▸ **AIM OF THE TASK**:
Print each entry exactly, all the way through.

▸ **Data items**:
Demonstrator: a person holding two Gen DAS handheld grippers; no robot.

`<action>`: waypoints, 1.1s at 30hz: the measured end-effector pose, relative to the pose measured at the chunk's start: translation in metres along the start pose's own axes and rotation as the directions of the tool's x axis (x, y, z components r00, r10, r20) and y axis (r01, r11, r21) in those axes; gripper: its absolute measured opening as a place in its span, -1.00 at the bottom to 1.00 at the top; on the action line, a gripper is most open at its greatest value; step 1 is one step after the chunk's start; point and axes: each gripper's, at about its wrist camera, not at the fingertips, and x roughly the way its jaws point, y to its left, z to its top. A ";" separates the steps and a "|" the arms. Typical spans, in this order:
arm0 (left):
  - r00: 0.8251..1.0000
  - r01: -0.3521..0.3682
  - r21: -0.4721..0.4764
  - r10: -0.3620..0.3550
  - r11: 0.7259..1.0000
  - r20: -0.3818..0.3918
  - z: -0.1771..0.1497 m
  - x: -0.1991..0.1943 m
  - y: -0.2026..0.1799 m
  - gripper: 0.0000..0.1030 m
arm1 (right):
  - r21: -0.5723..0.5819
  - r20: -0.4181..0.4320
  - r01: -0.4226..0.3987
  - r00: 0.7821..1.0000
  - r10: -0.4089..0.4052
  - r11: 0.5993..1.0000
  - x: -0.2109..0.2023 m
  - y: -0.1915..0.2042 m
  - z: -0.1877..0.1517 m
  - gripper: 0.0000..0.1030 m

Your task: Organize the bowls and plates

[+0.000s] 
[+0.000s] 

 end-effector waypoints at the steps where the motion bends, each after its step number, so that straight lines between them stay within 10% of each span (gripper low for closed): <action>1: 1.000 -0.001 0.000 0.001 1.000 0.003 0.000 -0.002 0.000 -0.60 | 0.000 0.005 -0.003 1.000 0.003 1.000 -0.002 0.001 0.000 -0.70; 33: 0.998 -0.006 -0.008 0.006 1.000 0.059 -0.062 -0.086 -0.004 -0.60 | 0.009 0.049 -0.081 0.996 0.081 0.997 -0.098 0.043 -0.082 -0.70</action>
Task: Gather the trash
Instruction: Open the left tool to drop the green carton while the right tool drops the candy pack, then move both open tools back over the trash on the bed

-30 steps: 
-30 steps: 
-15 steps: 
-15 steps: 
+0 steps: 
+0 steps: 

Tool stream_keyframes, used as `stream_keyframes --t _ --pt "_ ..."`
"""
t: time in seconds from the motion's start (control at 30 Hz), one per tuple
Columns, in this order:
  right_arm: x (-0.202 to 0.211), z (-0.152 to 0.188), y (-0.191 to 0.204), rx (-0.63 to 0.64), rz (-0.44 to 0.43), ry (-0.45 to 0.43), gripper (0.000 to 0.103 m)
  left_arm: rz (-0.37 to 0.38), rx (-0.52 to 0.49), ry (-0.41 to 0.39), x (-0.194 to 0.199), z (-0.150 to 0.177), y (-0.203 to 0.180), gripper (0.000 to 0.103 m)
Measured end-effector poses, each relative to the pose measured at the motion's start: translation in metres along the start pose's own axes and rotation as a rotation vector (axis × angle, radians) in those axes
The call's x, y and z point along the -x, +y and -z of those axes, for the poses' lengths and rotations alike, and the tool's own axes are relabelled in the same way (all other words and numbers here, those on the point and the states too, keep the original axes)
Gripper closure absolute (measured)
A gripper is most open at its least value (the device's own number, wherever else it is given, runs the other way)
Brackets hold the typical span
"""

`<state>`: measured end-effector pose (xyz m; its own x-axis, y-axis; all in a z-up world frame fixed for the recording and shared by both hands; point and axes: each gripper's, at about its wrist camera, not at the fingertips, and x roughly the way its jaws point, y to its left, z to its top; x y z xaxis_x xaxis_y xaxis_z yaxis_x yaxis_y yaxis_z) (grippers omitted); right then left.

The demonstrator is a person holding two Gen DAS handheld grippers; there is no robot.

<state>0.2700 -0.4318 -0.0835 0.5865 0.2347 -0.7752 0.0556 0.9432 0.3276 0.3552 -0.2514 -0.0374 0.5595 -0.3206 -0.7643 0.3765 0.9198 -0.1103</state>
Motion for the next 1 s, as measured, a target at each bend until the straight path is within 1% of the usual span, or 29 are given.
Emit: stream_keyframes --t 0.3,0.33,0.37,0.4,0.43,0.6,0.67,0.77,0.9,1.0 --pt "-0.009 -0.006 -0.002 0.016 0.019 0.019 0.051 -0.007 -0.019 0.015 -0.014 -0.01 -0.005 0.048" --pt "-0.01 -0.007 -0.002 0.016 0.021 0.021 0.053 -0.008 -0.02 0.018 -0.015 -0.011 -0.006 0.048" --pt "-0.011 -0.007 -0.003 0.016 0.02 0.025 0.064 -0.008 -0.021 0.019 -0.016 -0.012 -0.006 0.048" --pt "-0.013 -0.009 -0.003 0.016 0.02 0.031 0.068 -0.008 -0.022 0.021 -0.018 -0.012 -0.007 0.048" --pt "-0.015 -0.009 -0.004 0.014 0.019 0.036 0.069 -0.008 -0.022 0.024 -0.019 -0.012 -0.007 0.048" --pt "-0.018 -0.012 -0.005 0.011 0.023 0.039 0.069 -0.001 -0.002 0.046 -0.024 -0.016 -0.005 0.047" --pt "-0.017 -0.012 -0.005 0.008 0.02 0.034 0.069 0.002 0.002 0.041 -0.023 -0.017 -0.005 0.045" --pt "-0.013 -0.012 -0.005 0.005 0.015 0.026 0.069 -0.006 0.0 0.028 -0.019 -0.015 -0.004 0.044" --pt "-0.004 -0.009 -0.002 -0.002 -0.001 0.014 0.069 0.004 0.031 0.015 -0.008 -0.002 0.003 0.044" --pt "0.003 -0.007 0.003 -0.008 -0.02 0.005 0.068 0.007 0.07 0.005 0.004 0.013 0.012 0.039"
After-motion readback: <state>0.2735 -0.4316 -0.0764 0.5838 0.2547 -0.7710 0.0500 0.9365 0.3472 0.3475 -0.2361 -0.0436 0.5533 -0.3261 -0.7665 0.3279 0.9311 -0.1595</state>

▸ **YOUR SOLUTION**:
Demonstrator: a person holding two Gen DAS handheld grippers; no robot.

`<action>`: waypoints, 1.1s at 30hz: the measured end-effector pose, relative to the pose measured at the chunk's start: translation in metres along the start pose's own axes and rotation as the directions of the tool's x axis (x, y, z components r00, r10, r20) and y axis (r01, r11, r21) in those axes; gripper: its absolute measured opening as a place in its span, -1.00 at the bottom to 1.00 at the top; on the action line, a gripper is most open at its greatest value; step 1 is one step after the chunk's start; point and axes: each gripper's, at about its wrist camera, not at the fingertips, and x roughly the way its jaws point, y to its left, z to its top. A ";" separates the steps and a "|" the arms. Typical spans, in this order:
arm0 (left):
  - r00: 0.8251..1.0000
  - r01: -0.3521..0.3682
  - r21: -0.4721..0.4764
  - r10: -0.3620..0.3550
  - r11: 0.7259..1.0000
  - r20: -0.3818..0.3918
  - z: -0.1771..0.1497 m
  - x: -0.1991..0.1943 m
  - y: -0.2026..0.1799 m
  - gripper: 0.0000..0.1030 m
arm1 (right):
  - r21: -0.5723..0.5819
  - r20: -0.4181..0.4320
  - r01: -0.4226..0.3987
  - r00: 0.7821..1.0000
  - r10: -0.4089..0.4052
  - r11: 0.5993..1.0000
  - x: -0.2109..0.2023 m
  - y: -0.1915..0.2042 m
  - z: -0.1877..0.1517 m
  - gripper: 0.0000..0.1030 m

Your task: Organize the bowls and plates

[+0.000s] 
[+0.000s] 

 end-effector waypoints at the steps where the motion bends, each after its step number, so that straight lines between them stay within 10% of each span (gripper low for closed): <action>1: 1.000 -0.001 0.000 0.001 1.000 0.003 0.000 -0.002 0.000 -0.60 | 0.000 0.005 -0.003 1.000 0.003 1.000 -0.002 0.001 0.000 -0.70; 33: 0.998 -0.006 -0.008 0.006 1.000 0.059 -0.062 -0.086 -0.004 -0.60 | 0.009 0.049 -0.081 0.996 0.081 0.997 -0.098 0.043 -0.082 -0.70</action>
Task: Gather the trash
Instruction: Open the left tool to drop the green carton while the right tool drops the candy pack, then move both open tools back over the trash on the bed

-30 steps: 
-30 steps: 
-15 steps: 
-15 steps: 
+0 steps: 
+0 steps: 

Tool stream_keyframes, used as `stream_keyframes --t _ --pt "_ ..."`
"""
t: time in seconds from the motion's start (control at 30 Hz), one per tuple
Columns, in this order:
  right_arm: x (-0.202 to 0.211), z (-0.152 to 0.188), y (-0.191 to 0.204), rx (-0.63 to 0.64), rz (-0.44 to 0.43), ry (-0.45 to 0.43), gripper (0.000 to 0.103 m)
  left_arm: rz (-0.37 to 0.38), rx (-0.52 to 0.49), ry (-0.41 to 0.39), x (-0.194 to 0.199), z (-0.150 to 0.177), y (-0.203 to 0.180), gripper (0.000 to 0.103 m)
Measured end-effector poses, each relative to the pose measured at the motion's start: translation in metres along the start pose's own axes and rotation as a rotation vector (axis × angle, radians) in those axes
The call's x, y and z point along the -x, +y and -z of those axes, for the poses' lengths and rotations alike, and the tool's own axes are relabelled in the same way (all other words and numbers here, those on the point and the states too, keep the original axes)
Gripper closure absolute (measured)
A gripper is most open at its least value (the device's own number, wherever else it is given, runs the other way)
Brackets hold the typical span
"""

`<state>`: measured end-effector pose (xyz m; its own x-axis, y-axis; all in a z-up world frame fixed for the recording and shared by both hands; point and axes: each gripper's, at about its wrist camera, not at the fingertips, and x roughly the way its jaws point, y to its left, z to its top; x y z xaxis_x xaxis_y xaxis_z yaxis_x yaxis_y yaxis_z) (grippers omitted); right then left.

The demonstrator is a person holding two Gen DAS handheld grippers; there is no robot.

<state>0.2700 -0.4318 -0.0835 0.5865 0.2347 -0.7752 0.0556 0.9432 0.3276 0.3552 -0.2514 -0.0374 0.5595 -0.3206 -0.7643 0.3765 0.9198 -0.1103</state>
Motion for the next 1 s, as measured, a target at each bend until the straight path is within 1% of the usual span, or 29 are given.
Emit: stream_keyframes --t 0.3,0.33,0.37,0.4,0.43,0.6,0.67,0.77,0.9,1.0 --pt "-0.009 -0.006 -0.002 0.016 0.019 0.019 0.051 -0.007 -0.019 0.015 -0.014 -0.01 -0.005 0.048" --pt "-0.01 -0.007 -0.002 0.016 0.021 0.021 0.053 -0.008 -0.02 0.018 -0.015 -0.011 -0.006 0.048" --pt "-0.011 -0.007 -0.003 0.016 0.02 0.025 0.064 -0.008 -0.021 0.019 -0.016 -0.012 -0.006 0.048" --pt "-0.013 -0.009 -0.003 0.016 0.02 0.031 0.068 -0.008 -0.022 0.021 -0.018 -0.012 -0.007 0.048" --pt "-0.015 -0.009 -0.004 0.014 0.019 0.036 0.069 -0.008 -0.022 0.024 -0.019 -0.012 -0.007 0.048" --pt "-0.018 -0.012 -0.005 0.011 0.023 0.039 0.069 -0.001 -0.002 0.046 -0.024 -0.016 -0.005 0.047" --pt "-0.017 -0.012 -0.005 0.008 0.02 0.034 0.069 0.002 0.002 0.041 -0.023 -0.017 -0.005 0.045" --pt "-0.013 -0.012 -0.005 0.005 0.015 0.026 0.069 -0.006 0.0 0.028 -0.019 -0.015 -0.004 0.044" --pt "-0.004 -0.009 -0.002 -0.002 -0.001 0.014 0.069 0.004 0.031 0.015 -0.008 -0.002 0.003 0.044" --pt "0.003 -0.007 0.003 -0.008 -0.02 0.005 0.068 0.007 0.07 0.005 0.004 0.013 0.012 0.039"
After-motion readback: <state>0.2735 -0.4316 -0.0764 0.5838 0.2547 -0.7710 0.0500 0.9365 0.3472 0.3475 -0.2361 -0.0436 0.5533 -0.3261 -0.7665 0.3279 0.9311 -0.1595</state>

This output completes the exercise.